Dalam detail yang mengerikan, Plinius yang Muda mengingat dengan jelas tangisan pedih anak-anak. Mereka terpisah dari orang tua mereka dalam kekacauan akibat amukan Vesuvius.

Tidak punya pilihan, Plinus yang Muda kembali ke Misenum bersama sang Ibu. Meski rusak, rumahnya masih tetap berdiri dan bisa memberikan perlindungan. Di sanalah ia menunggu kabar dari sang Paman.

Sumber informasi penting tentang erupsi Gunung Vesuvius

Catatan Plinius yang Muda tentang kematian pamannya mencakup banyak informasi terperinci tentang berbagai tahap letusan Gunung Vesuvius.
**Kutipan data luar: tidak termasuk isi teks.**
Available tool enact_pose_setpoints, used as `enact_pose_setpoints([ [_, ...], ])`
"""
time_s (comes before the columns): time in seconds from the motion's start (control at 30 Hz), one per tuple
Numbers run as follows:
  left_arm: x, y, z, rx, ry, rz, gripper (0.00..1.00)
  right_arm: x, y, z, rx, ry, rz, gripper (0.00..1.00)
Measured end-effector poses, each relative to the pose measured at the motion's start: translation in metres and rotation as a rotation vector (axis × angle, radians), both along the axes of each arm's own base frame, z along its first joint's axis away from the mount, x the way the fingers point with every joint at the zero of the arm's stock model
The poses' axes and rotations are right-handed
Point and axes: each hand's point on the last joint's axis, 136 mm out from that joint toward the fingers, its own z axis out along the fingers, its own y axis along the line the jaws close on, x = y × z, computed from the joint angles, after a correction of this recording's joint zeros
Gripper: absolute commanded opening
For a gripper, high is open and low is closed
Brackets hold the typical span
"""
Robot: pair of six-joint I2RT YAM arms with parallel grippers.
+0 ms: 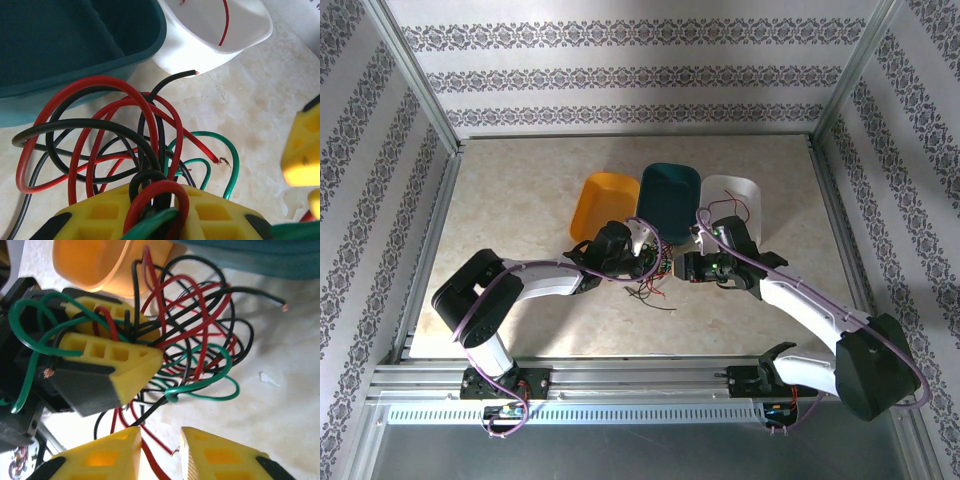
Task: Untangle the cables
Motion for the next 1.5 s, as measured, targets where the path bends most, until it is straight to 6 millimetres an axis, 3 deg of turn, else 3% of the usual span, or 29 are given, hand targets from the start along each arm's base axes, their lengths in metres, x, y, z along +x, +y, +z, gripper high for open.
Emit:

Meskipun ia menulis 27 tahun setelah peristiwa itu, bukti utamanya didasarkan pada kesaksiannya sendiri dan laporan dari para penyintas.

Sumber kuno ini digunakan oleh para arkeolog dan ahli vulkanologi selama berabad-abad untuk memahami tentang letusan Gunung Vesuvius. Juga bagi para arkeolog yang mempelajari tentang kehancuran dan pelestarian yang luar biasa dari kota terdekat Pompeii. Dalam sebuah studi penting, Sigurdsson et al. (1982) berpendapat bahwa catatan Plinius yang Muda mengungkapkan bahwa letusan Gunung Vesuvius terjadi dalam dua fase utama. Fase pertama dari abu jatuh dan batu apung kemudian diikuti oleh fase kedua dari longsoran abu panas. Fakta ini membantu para arkeolog untuk memahami lebih jelas bagaimana penduduk Pompeii tewas.

Selain itu, penjelasan dalam surat kepada Tacitus memungkinkan rekonstruksi garis waktu letusan dengan cukup akurat. “Berkat kemajuan teknologi, para ahli menyatakan bahwa narasi Plinius sebagian besar akurat,” imbuh Hayward.